--- Problem details ---
Look through the lines below and extract any with the word "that".

^^^^^^^^^^^^^^^^

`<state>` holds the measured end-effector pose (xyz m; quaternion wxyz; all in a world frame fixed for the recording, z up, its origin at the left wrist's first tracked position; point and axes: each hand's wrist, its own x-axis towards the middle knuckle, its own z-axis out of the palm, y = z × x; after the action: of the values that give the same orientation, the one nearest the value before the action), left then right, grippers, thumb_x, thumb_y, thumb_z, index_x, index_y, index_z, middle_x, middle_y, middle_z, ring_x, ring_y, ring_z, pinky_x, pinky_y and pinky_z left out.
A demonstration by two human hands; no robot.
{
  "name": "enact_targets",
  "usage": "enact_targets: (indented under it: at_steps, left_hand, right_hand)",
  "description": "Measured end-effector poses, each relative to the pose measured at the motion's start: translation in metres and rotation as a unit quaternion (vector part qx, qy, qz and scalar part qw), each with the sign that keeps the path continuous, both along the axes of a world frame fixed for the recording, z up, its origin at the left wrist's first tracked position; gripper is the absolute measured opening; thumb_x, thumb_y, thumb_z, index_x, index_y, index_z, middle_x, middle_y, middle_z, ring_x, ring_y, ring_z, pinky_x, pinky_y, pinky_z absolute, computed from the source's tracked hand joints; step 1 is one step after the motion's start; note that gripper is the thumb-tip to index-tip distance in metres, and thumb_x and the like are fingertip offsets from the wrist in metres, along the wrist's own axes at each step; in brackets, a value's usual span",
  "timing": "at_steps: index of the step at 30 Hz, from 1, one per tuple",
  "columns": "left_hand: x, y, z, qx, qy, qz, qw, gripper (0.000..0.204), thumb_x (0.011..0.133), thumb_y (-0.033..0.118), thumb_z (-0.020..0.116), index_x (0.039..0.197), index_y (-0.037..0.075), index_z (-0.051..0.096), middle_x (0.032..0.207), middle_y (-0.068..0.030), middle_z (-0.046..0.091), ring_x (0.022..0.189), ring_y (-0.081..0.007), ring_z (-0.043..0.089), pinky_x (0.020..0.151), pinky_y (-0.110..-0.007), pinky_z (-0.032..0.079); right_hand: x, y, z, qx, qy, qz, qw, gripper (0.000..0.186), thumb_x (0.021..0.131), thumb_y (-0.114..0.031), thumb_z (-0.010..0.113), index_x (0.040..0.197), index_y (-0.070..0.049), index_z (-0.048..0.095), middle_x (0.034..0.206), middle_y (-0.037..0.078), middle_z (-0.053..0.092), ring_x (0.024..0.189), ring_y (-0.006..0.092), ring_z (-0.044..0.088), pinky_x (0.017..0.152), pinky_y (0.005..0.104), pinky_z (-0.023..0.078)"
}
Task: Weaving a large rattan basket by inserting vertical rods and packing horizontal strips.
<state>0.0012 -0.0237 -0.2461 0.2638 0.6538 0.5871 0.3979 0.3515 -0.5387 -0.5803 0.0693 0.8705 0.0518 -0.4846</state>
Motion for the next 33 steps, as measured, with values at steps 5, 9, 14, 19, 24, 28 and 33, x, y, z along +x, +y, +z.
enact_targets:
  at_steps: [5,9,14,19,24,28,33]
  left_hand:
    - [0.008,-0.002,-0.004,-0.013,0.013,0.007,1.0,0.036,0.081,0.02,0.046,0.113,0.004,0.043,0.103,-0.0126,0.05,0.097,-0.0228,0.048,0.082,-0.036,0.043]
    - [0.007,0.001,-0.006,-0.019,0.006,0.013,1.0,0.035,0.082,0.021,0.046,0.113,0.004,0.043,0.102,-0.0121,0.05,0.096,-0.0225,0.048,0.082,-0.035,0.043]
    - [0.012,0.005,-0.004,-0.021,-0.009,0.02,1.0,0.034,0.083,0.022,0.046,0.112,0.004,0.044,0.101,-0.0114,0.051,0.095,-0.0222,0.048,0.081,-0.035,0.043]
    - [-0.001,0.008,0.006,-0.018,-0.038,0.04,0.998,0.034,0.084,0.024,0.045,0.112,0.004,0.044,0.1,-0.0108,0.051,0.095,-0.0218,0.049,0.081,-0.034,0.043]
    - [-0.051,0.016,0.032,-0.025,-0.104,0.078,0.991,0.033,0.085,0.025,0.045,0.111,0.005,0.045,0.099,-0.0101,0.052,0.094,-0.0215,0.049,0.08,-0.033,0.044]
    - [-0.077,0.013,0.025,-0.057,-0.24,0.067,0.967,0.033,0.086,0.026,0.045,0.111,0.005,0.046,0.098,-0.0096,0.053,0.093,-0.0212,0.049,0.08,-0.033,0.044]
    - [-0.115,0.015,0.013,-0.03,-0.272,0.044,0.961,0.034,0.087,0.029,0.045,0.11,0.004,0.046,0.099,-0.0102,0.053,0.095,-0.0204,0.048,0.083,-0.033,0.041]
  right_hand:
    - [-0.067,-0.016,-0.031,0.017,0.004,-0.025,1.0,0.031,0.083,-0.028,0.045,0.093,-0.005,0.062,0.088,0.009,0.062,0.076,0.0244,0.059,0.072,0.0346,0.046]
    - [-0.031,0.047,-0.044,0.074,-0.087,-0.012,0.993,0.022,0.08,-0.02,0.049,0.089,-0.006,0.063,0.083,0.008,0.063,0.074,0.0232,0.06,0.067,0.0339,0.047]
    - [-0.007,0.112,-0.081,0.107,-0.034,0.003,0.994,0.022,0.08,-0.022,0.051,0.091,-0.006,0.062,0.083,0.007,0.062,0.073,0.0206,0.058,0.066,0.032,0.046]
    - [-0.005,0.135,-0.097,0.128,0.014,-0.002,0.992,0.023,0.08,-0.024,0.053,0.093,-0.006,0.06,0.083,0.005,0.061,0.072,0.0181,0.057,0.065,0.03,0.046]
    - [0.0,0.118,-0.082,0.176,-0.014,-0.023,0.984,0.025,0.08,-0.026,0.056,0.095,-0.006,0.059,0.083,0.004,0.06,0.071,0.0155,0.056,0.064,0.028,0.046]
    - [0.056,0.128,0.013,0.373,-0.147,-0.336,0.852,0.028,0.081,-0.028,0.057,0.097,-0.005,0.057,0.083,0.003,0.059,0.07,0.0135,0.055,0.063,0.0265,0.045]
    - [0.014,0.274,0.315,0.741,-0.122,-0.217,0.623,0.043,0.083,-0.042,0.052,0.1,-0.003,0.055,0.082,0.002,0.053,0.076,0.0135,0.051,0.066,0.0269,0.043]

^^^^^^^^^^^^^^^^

--- Solution for this problem ---
`<state>` holds the measured end-effector pose (xyz m; quaternion wxyz; all in a world frame fixed for the recording, z up, its origin at the left wrist's first tracked position; point and axes: each hand's wrist, its own x-axis towards the middle knuckle, its own z-axis out of the palm, y = z × x; after the action: of the values that give the same orientation, the one nearest the value before the action), left then right, grippers, thumb_x, thumb_y, thumb_z, index_x, index_y, index_z, middle_x, middle_y, middle_z, ring_x, ring_y, ring_z, pinky_x, pinky_y and pinky_z left out.
  "description": "Measured end-effector poses, each relative to the pose measured at the motion's start: translation in metres and rotation as a unit quaternion (vector part qx, qy, qz and scalar part qw), each with the sign that keeps the path continuous, both along the axes of a world frame fixed for the recording, z up, its origin at the left wrist's first tracked position; gripper is the absolute measured opening; thumb_x, thumb_y, thumb_z, index_x, index_y, index_z, middle_x, middle_y, middle_z, ring_x, ring_y, ring_z, pinky_x, pinky_y, pinky_z absolute, computed from the source's tracked hand joints; step 1 is one step after the motion's start; note that gripper is the thumb-tip to index-tip distance in metres, and thumb_x and the like are fingertip offsets from the wrist in metres, along the wrist's own axes at each step; in brackets, a value's usual span",

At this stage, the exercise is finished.